Nos próximos meses, o Movimento Bahia pela Educação intensifica ações em todo o estado com formações continuadas para professores e encontros com gestores municipais. A iniciativa, lançada em Salvador, busca garantir que até 2030 pelo menos 80% das crianças baianas estejam alfabetizadas na idade certa. O desafio é urgente e os números revelam por quê.

O Movimento Bahia pela Educação foi lançado oficialmente em outubro de 2025, em Salvador, articulado pela Federação das Indústrias do Estado da Bahia, em parceria com o Governo do Estado e diversas instituições públicas e privadas.
O cenário que motivou a mobilização é preocupante. Segundo dados do Ministério da Educação, apenas 36% dos alunos da rede pública baiana estavam plenamente alfabetizados ao final do 2º ano do ensino fundamental em 2024. A meta nacional, estabelecida pelo Compromisso Nacional Criança Alfabetizada, é alcançar 80% das crianças alfabetizadas até essa etapa escolar.
A Bahia ocupa a última posição no ranking nacional de alfabetização na idade certa. Em 65% dos 417 municípios, menos de 40% dos estudantes atingiram o nível adequado de leitura e escrita no último levantamento.

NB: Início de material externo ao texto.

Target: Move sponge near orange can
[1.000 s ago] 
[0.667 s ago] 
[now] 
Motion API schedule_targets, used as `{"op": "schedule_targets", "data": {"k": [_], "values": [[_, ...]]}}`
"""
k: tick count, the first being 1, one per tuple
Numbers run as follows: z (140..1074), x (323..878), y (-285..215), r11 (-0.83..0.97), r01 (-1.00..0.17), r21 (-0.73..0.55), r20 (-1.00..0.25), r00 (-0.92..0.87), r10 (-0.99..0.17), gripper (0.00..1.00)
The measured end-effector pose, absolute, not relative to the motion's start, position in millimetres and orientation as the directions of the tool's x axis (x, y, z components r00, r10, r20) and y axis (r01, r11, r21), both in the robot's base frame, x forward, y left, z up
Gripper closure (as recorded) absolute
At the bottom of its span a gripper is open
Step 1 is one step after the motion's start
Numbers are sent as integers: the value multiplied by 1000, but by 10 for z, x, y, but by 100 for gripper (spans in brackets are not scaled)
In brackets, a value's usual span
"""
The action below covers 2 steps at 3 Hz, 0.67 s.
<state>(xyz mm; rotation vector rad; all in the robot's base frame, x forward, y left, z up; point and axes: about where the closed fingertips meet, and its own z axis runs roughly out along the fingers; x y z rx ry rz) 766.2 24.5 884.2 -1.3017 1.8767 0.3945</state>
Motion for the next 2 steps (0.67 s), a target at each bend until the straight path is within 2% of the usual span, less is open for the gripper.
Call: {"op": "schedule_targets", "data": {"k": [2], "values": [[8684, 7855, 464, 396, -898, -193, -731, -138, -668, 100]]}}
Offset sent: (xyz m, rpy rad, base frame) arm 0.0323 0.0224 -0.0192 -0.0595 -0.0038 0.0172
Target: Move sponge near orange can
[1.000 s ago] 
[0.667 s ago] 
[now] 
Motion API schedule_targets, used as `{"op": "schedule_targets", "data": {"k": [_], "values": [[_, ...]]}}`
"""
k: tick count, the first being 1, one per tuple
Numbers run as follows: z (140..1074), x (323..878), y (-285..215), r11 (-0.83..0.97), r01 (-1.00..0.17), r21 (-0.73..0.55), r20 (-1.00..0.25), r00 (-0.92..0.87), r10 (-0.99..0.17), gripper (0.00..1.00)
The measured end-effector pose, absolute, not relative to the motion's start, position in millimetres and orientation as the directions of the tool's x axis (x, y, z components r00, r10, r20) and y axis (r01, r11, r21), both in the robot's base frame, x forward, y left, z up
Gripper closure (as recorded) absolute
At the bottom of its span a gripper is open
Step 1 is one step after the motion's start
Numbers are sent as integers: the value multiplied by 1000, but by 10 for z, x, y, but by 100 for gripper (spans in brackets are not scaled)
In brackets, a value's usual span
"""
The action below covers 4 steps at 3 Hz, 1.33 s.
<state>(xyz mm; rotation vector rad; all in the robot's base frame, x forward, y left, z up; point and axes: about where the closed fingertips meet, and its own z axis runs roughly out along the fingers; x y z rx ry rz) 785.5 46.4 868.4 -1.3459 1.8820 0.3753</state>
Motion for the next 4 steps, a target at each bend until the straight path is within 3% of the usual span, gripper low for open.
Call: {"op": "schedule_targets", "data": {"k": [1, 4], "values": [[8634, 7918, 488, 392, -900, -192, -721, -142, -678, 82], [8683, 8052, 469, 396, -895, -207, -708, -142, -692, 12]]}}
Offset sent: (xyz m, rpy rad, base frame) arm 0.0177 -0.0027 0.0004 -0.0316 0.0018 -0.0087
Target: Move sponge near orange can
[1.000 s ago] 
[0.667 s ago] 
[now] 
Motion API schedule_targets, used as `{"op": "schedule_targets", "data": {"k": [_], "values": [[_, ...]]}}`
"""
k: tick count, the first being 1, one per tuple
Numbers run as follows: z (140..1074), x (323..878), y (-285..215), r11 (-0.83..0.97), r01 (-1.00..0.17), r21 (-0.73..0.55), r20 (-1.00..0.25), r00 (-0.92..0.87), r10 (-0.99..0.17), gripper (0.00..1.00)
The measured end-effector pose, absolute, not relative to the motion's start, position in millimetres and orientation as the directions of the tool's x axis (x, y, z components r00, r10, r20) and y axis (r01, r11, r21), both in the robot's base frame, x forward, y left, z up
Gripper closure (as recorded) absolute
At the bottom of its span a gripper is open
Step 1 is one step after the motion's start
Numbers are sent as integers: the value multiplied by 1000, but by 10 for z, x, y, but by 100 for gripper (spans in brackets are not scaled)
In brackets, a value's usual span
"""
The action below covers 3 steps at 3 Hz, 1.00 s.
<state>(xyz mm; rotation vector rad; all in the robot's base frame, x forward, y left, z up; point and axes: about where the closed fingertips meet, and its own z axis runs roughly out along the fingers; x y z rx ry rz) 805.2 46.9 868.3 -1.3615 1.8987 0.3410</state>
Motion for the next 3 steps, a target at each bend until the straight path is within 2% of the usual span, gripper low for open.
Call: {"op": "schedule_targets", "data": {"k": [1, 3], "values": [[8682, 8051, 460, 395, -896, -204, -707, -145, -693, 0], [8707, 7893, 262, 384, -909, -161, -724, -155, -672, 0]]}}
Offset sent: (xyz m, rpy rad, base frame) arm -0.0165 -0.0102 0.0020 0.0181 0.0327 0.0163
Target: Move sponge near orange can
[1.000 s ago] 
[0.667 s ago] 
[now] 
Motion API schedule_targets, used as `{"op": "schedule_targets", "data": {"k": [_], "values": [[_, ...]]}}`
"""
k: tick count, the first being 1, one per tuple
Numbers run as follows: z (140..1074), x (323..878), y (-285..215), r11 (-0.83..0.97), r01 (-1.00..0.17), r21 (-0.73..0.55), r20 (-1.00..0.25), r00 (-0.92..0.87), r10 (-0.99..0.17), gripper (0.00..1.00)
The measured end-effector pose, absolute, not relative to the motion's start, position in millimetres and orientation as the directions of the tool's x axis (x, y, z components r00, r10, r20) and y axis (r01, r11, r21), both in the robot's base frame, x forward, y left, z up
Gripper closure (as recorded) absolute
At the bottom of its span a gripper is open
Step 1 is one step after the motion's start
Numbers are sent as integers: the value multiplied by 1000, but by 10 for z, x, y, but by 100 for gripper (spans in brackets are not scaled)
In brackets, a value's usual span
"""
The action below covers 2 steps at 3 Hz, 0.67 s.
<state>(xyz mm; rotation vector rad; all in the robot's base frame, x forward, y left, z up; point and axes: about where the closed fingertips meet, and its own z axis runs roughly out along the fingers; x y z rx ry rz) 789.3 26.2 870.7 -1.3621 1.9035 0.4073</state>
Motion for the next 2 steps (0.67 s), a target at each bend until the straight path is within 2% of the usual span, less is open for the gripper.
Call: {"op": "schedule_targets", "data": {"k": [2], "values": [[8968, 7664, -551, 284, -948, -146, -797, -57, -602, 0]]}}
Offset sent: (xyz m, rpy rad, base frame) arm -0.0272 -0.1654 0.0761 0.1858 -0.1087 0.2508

Para reverter esse quadro até 2030, o Movimento atuará em duas frentes principais em 2026:
- Formação continuada com professores de cerca de 30 municípios com resultados mais críticos no Indicador Criança Alfabetizada, criado pelo MEC.
- Realização dos Encontros Territoriais em sete grandes cidades baianas, incluindo Salvador.
As formações serão realizadas por meio do Programa de Alfabetização Responsável, com carga horária de 40 horas entre atividades presenciais, aulas assíncronas e mentoria. O conteúdo foi desenvolvido em cooperação técnica com o Serviço Social da Indústria de São Paulo.
Para mim, o que mais chama atenção é como decisões técnicas e indicadores estatísticos ganham rosto quando chegam à sala de aula. Estamos falando de crianças que precisam aprender a ler e escrever no tempo certo para não carregarem lacunas por toda a vida escolar.
Os Encontros Territoriais vão reunir prefeitos, secretários municipais de Educação, diretores e coordenadores escolares. A primeira cidade a receber a programação será Juazeiro, no dia 10 de março, no auditório da Universidade do Estado da Bahia.
Entre os especialistas confirmados estão Mozart Ramos, da Universidade de São Paulo, e Cristiane Chica, diretora de Educação do Grupo Mathema.
Ao final de 2026, será entregue o Prêmio Município Alfabetizador, reconhecendo as cidades com melhores índices de alfabetização com base nos dados de 2025. Na primeira edição, municípios como Quixabeira, Novo Horizonte e Malhada de Pedras alcançaram mais de 70% de crianças alfabetizadas na idade certa e receberam a categoria Ouro.
O presidente da FIEB, Carlos Henrique Passos, reforçou o compromisso institucional. Segundo ele, a iniciativa busca trazer gestores e especialistas para que as discussões sobre educação se revertam em benefícios concretos para a sociedade e para o desenvolvimento industrial do estado.
Enquanto os debates acontecem nos auditórios e as metas são estabelecidas nos documentos oficiais, o impacto real será medido dentro das salas de aula. Alfabetização não é apenas um indicador educacional. É a base para o acesso à cidadania, ao emprego e à autonomia.
Quando um estado ocupa a última posição no ranking nacional, o problema deixa de ser apenas técnico. Ele se torna social, econômico e humano. Mobilizar indústria, poder público e sociedade civil é um passo relevante. No entanto, o sucesso dependerá da continuidade das políticas, da valorização do professor e do acompanhamento rigoroso dos resultados.
No fim das contas, não se trata apenas de alcançar 80% em um gráfico. Trata-se de garantir que milhares de crianças tenham oportunidades reais de futuro.
O Movimento Bahia pela Educação retoma suas atividades em 2026 com foco estratégico e metas claras. A formação de professores e o engajamento de gestores municipais são caminhos concretos para enfrentar o déficit histórico de alfabetização no estado.
O desafio é grande, mas a mobilização coletiva indica que a alfabetização passou a ocupar o centro do debate público. Agora, o resultado dependerá da capacidade de transformar planejamento em prática efetiva.